Wherever the string "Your" shows up in the data below, copy the whole line.

▶ **Exercise input**
^^^^^^^^

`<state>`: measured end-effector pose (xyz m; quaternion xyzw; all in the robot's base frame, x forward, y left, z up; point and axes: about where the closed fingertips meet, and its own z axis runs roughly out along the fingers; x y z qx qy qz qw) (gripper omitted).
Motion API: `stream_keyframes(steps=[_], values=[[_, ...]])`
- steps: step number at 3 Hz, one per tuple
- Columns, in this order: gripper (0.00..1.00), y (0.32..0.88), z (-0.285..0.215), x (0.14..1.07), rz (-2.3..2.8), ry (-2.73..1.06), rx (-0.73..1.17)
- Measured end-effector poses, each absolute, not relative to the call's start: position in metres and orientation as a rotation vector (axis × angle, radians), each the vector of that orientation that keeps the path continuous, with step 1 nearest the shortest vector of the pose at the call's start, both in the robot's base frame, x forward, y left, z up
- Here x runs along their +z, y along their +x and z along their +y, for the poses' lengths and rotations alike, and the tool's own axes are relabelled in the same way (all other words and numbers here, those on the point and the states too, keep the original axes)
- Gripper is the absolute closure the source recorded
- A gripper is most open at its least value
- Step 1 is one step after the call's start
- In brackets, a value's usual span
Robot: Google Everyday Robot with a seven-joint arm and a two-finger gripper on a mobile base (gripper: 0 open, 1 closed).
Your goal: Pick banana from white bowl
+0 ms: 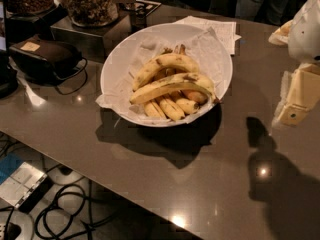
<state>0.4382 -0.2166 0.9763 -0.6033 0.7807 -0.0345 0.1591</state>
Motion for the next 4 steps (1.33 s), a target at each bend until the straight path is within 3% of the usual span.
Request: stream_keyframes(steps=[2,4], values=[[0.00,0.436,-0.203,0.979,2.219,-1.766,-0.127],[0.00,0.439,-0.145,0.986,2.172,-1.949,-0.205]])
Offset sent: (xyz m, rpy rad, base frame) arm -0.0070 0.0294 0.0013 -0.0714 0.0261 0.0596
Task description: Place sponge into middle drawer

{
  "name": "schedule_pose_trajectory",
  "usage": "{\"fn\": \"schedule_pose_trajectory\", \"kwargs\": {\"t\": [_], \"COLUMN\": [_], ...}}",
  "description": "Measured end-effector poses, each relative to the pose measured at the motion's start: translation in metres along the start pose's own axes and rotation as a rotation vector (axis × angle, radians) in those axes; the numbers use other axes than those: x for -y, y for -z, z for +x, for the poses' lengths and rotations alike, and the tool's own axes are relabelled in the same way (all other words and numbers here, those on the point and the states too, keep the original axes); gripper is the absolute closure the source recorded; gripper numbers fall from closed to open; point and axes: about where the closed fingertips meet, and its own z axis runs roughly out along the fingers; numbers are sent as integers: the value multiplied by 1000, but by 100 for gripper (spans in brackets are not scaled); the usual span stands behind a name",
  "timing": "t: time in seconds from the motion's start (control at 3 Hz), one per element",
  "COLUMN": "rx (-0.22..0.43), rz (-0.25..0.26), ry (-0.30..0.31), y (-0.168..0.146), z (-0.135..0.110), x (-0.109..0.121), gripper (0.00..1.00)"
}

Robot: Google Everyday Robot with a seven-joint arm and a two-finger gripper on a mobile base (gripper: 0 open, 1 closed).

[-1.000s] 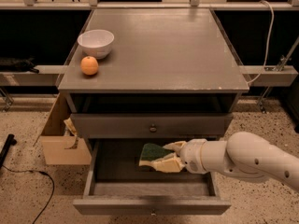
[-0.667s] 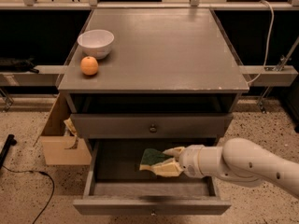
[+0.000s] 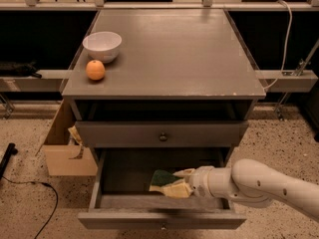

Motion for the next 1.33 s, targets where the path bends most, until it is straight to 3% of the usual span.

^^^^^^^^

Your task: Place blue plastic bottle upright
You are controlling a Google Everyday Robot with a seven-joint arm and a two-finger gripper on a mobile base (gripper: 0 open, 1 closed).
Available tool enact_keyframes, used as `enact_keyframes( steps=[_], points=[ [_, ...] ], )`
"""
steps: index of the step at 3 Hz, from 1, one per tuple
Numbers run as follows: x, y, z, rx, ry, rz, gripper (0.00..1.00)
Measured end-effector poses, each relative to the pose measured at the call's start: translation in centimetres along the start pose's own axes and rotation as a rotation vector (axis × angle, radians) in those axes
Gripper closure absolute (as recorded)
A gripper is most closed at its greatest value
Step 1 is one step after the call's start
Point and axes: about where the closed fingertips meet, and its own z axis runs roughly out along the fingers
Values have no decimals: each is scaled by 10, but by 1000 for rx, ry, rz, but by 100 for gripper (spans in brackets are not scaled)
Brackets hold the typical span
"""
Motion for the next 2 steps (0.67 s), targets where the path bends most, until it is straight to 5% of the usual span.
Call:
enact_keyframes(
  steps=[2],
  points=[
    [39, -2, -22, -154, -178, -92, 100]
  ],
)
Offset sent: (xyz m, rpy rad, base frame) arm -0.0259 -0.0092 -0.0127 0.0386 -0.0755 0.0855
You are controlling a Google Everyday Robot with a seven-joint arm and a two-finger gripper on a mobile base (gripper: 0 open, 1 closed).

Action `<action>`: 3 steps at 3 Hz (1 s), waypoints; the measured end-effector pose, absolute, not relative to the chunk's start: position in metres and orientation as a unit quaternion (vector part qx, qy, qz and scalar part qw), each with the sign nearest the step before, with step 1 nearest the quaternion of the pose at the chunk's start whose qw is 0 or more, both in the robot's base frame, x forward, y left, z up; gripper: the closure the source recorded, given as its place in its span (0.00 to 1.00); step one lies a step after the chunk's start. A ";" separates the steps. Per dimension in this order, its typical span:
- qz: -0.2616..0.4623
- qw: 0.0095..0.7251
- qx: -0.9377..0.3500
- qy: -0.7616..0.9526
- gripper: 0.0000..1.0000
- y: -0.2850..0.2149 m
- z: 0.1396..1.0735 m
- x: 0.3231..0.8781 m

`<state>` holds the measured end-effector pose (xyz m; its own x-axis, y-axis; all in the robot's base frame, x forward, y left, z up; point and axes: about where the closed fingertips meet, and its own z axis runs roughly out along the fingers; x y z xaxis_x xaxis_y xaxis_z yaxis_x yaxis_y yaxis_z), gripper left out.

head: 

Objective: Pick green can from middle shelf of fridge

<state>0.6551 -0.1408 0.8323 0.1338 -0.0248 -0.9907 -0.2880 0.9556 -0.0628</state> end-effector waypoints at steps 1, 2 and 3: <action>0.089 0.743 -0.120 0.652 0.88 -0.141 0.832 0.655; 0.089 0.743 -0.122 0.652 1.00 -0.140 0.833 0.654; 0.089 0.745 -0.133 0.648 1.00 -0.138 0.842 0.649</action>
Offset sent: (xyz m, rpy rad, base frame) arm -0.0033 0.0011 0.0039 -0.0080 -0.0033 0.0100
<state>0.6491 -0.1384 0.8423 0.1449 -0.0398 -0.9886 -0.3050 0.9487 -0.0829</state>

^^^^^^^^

▶ **Exercise output**
Your goal: Pick banana from white bowl
Your task: Place blue plastic bottle upright

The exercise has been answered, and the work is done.